--- What this task involves ---
Return the listing below exactly, with the pictures dropped.

■ ■ ■ ■ ■ ■ ■

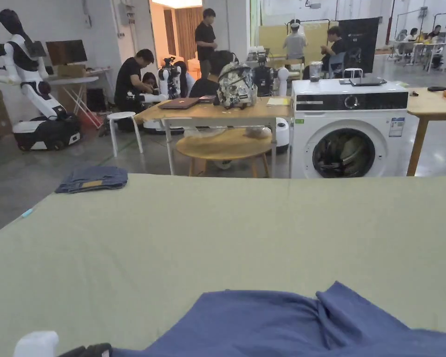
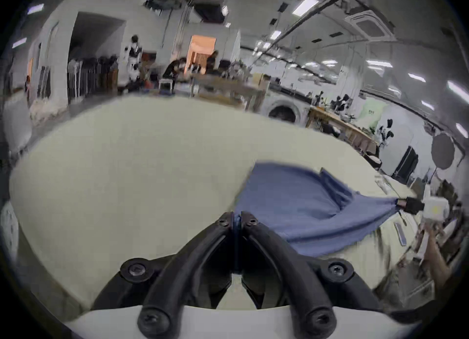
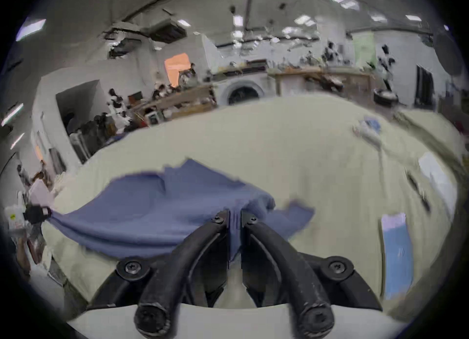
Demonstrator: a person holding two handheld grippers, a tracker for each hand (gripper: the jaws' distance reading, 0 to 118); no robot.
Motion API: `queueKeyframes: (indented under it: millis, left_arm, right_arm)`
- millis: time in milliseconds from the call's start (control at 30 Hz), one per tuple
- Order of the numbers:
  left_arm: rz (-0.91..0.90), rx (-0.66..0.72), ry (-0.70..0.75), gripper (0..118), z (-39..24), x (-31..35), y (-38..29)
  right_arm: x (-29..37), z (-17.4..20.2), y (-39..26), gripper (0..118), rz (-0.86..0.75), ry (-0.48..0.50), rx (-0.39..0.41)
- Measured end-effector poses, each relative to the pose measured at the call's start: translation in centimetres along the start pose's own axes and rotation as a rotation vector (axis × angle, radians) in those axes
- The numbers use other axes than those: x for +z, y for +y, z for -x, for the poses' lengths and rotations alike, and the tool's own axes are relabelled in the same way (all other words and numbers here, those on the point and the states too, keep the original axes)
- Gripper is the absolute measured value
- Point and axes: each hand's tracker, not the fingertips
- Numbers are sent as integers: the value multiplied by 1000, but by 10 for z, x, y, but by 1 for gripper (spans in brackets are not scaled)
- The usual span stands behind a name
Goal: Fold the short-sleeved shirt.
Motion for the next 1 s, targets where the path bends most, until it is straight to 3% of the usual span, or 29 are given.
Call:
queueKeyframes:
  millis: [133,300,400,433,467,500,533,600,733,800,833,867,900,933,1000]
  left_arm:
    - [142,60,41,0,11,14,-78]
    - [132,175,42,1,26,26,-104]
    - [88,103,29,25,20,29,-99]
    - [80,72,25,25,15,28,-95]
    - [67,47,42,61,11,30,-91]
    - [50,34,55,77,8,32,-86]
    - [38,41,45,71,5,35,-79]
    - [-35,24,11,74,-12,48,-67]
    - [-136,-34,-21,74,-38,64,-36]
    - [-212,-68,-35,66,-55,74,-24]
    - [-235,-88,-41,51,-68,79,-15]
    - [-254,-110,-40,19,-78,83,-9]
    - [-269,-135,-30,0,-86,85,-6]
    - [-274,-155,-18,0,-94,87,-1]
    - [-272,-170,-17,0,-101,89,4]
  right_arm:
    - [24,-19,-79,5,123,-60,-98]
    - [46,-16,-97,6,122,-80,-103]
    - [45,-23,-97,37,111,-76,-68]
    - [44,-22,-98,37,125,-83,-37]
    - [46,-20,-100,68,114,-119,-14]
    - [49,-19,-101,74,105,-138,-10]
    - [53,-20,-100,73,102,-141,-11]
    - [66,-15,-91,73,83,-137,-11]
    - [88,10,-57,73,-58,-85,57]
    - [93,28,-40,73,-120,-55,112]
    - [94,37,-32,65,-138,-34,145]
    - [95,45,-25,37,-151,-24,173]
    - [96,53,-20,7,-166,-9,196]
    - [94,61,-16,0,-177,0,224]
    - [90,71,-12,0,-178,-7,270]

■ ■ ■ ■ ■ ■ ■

--- Task answer ---
Demonstrator: a person holding two handheld grippers, a tracker for each hand (gripper: the jaws' distance reading, 0 to 118); no robot.
Motion API: `queueKeyframes: (indented under it: millis, left_arm, right_arm)`
- millis: time in milliseconds from the call's start (control at 30 Hz), one per tuple
- Order of the numbers:
  left_arm: rz (-0.91..0.90), rx (-0.66..0.72), ry (-0.70..0.75), gripper (0..118), z (-39..24), x (-31..35), y (-38..29)
  right_arm: x (-29..37), z (-17.4..20.2), y (-39..26), gripper (0..118), rz (-0.86..0.75), ry (-0.48..0.50), rx (-0.39..0.41)
- Measured end-effector poses, each relative to the pose measured at the call's start: translation in centimetres along the start pose's own axes and rotation as a rotation vector (axis × angle, radians) in those axes
- The numbers use other axes than those: x for +z, y for +y, z for -x, for the poses' lengths and rotations alike, and the tool's own axes are relabelled in the same way (all other words and numbers here, those on the point and the states too, keep the original axes)
- Gripper is the absolute measured value
- Point and axes: each hand's tracker, not the fingertips
- Numbers are sent as integers: the value multiplied by 1000, but by 10 for z, x, y, but by 1 for gripper (spans in brackets are not scaled)
- The usual span stands behind a name
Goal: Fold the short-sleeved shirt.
Motion for the next 1 s, targets where the path bends most, until it is straight to 3% of the usual span, or 29 are given.
Call:
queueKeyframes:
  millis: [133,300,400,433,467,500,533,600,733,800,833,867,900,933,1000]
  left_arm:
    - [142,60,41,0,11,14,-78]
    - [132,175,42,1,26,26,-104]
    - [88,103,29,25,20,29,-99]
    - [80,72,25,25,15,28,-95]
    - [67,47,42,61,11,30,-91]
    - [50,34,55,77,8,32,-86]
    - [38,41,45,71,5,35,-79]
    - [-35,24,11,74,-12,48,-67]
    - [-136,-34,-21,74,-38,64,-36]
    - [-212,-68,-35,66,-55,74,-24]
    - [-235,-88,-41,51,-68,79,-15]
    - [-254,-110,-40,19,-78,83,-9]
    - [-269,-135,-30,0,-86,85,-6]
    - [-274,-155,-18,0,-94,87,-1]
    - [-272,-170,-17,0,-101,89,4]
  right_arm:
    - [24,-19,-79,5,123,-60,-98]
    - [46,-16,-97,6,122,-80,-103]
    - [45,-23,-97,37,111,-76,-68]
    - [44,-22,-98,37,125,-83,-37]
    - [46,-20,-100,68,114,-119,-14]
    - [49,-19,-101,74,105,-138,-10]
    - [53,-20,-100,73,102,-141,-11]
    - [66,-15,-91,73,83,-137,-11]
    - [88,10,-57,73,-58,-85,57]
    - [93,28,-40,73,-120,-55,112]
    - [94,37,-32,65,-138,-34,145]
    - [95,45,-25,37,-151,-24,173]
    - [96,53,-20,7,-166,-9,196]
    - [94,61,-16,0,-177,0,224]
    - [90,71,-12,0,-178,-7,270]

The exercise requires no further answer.